▸ **What is expected**: Lines holding the string "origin" in the listing below are to be copied.

▸ **Data segment**:
"""

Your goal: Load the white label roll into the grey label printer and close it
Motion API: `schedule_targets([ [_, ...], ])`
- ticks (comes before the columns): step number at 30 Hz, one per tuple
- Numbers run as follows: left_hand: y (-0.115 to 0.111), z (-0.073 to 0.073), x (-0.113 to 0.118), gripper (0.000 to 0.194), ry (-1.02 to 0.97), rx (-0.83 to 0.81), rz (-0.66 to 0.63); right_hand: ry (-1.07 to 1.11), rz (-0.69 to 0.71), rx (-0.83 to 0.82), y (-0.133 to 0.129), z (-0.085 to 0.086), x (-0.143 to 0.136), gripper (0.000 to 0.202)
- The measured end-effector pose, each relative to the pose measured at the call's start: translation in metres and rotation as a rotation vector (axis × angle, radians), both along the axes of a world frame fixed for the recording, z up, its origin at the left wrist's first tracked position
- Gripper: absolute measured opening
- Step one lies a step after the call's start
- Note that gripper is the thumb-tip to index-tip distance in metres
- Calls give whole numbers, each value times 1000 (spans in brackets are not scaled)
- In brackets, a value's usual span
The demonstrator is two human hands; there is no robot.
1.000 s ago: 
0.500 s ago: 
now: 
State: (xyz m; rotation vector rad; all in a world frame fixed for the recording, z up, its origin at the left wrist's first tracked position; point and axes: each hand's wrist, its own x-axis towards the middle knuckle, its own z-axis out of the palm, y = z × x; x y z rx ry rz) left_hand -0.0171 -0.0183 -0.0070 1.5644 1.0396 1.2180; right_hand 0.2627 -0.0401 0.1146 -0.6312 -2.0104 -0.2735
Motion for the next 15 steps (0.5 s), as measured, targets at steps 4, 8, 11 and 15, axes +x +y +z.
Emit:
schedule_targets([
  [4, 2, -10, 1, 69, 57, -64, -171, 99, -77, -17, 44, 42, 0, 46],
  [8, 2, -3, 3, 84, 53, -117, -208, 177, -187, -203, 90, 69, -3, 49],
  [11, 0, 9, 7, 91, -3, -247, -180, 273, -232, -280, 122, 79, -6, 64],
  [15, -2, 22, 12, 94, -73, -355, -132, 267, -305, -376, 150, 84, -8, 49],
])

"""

▸ **Exercise response**:
- The measured end-effector pose, each relative to the pose measured at the call's start: translation in metres and rotation as a rotation vector (axis × angle, radians), both along the axes of a world frame fixed for the recording, z up, its origin at the left wrist's first tracked position
State: (xyz m; rotation vector rad; all in a world frame fixed for the recording, z up, its origin at the left wrist's first tracked position; point and axes: each hand's wrist, its own x-axis towards the middle knuckle, its own z-axis out of the palm, y = z × x; x y z rx ry rz) left_hand -0.0171 -0.0183 -0.0070 1.5644 1.0396 1.2180; right_hand 0.2627 -0.0401 0.1146 -0.6312 -2.0104 -0.2735

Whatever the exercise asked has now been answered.